▸ **PROBLEM DESCRIPTION**: Write the listing out again verbatim, leaving nothing out.

▸ **SOURCE MATERIAL**:
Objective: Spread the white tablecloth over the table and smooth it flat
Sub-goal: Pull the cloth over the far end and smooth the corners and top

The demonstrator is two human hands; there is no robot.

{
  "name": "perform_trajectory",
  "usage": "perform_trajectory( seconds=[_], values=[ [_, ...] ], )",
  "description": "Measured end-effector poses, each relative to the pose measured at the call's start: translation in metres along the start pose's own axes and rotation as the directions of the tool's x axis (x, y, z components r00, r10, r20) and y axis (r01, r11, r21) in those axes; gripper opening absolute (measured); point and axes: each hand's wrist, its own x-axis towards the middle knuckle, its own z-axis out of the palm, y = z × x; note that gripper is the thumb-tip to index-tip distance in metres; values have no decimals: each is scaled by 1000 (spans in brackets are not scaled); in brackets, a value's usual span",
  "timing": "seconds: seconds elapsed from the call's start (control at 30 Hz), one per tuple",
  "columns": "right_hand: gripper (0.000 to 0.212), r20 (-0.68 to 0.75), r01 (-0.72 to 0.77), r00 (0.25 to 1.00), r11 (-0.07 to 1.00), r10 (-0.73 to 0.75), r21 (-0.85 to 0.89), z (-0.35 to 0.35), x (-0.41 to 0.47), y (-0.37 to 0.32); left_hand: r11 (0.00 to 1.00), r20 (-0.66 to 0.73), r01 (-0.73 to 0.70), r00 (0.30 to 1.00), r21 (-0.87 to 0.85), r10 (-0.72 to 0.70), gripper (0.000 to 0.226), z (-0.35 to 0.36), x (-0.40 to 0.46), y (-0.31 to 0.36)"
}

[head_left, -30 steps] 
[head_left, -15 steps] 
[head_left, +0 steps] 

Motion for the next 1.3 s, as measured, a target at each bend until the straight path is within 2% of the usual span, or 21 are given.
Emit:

▸ **ANSWER SECTION**:
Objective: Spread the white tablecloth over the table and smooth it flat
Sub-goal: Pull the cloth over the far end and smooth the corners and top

The demonstrator is two human hands; there is no robot.

{
  "name": "perform_trajectory",
  "usage": "perform_trajectory( seconds=[_], values=[ [_, ...] ], )",
  "description": "Measured end-effector poses, each relative to the pose measured at the call's start: translation in metres along the start pose's own axes and rotation as the directions of the tool's x axis (x, y, z components r00, r10, r20) and y axis (r01, r11, r21) in those axes; gripper opening absolute (measured); point and axes: each hand's wrist, its own x-axis towards the middle knuckle, its own z-axis out of the palm, y = z × x; note that gripper is the thumb-tip to index-tip distance in metres; values have no decimals: each is scaled by 1000 (spans in brackets are not scaled); in brackets, a value's usual span",
  "timing": "seconds: seconds elapsed from the call's start (control at 30 Hz), one per tuple",
  "columns": "right_hand: gripper (0.000 to 0.212), r20 (-0.68 to 0.75), r01 (-0.72 to 0.77), r00 (0.25 to 1.00), r11 (-0.07 to 1.00), r10 (-0.73 to 0.75), r21 (-0.85 to 0.89), z (-0.35 to 0.35), x (-0.41 to 0.47), y (-0.37 to 0.32); left_hand: r11 (0.00 to 1.00), r20 (-0.66 to 0.73), r01 (-0.73 to 0.70), r00 (0.30 to 1.00), r21 (-0.87 to 0.85), r10 (-0.72 to 0.70), gripper (0.000 to 0.226), z (-0.35 to 0.36), x (-0.40 to 0.46), y (-0.31 to 0.36)"
}

[head_left, -30 steps] 
[head_left, -15 steps] 
[head_left, +0 steps] 

Motion for the next 1.3 s, as measured, a target at each bend until the straight path is within 2% of the usual span, or 21 are given.
Emit:

This answer is finished.